De repente, en diciembre de 2022, las autoridades abandonaron la política de «cero Covid» en favor de otra que permitía al virus circular más libremente entre la población. Murió un número desconocido de personas, pero en pocos meses el país alcanzó un nuevo equilibrio que permitía una actividad más normal con niveles de riesgo aceptables. Es posible que también la política económica se despolitice algún día.
Queda la tercera opción, la alternativa al mantenimiento o al cambio de rumbo: China podría optar por cambiar la orientación. La forma más sencilla y probable de hacerlo sería acelerar los esfuerzos para alterar el statu quo en Taiwán. El régimen podría adoptar un nacionalismo aún más agresivo, en lugar del crecimiento económico, como fuente de legitimidad.

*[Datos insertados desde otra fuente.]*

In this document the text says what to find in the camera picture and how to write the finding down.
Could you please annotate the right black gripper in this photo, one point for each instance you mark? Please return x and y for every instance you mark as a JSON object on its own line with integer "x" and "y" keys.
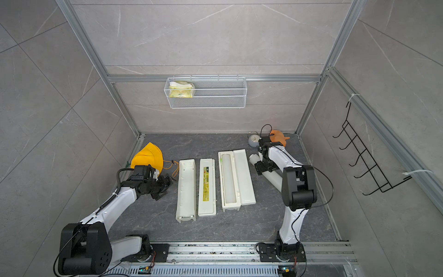
{"x": 261, "y": 169}

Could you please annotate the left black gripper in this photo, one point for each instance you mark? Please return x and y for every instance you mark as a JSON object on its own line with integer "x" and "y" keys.
{"x": 164, "y": 185}

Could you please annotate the white wrap dispenser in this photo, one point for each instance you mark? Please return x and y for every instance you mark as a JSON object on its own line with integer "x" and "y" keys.
{"x": 245, "y": 188}
{"x": 196, "y": 190}

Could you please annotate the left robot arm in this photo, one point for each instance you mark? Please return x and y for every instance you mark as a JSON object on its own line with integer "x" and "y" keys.
{"x": 85, "y": 247}

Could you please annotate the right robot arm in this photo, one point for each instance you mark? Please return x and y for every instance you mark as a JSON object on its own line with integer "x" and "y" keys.
{"x": 297, "y": 186}

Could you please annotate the small grey alarm clock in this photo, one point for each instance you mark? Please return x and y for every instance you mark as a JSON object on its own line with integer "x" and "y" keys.
{"x": 254, "y": 140}

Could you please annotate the orange plush toy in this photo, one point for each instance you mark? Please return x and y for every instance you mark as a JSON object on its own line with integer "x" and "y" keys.
{"x": 277, "y": 136}

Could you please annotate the yellow cap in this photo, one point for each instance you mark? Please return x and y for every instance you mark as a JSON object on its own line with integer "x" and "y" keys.
{"x": 150, "y": 155}

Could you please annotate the yellow wipes packet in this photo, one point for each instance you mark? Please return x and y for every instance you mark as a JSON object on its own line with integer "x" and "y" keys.
{"x": 181, "y": 89}

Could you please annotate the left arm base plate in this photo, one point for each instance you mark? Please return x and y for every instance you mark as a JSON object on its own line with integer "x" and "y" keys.
{"x": 156, "y": 252}

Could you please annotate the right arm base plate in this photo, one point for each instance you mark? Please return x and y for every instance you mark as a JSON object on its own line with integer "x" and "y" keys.
{"x": 284, "y": 253}

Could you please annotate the white wire mesh basket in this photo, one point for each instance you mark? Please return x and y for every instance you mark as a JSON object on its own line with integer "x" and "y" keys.
{"x": 211, "y": 92}

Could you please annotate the black wire hook rack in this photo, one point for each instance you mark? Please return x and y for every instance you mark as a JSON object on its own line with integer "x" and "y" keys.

Este camino podría resultar tentador. Algunos podrían argumentar que sería menos difícil y arriesgado que diseñar un giro económico. Después de todo, China disfruta de ventajas geográficas y su ejército es mucho más fuerte de lo que era. Además, Taiwán y sus posibles socios se han permitido depender económicamente de China, y Estados Unidos, políticamente polarizado, tiene las manos ocupadas apoyando a Ucrania y carece del poder militar y la base de fabricación para seguir armando a Ucrania y librar simultáneamente la guerra por Taiwán.
Pero, como demuestra Ucrania, las guerras son impredecibles. El Ejército chino carece de experiencia reciente en el campo de batalla. Taiwán goza del fuerte apoyo bipartidista en Estados Unidos, y las sanciones económicas impuestas a China paralizarían su economía. Además, la guerra de Ucrania y el comportamiento agresivo de China han estimulado los esfuerzos de defensa y la coordinación entre Japón, Corea del Sur, Australia y Estados Unidos.
Será imposible cambiar los sueños de China, pero es posible afectar a sus cálculos. El objetivo de Occidente debería ser persuadir a los dirigentes chinos de que cambiar de discurso, de agresión, sería una locura, y que su única opción real es económica, entre mantener el rumbo o cambiar de rumbo. Lo que es seguro es que esta decisión determinará el legado de Xi, el futuro de China y muy posiblemente el curso de la historia de este siglo.
Fte. The Strategist (Richard N. Haass)
Richard N. Haass es Presidente del «Council on Foreign Relations» y autor, más recientemente, de «The bill of obligations: the ten habits of good citizens».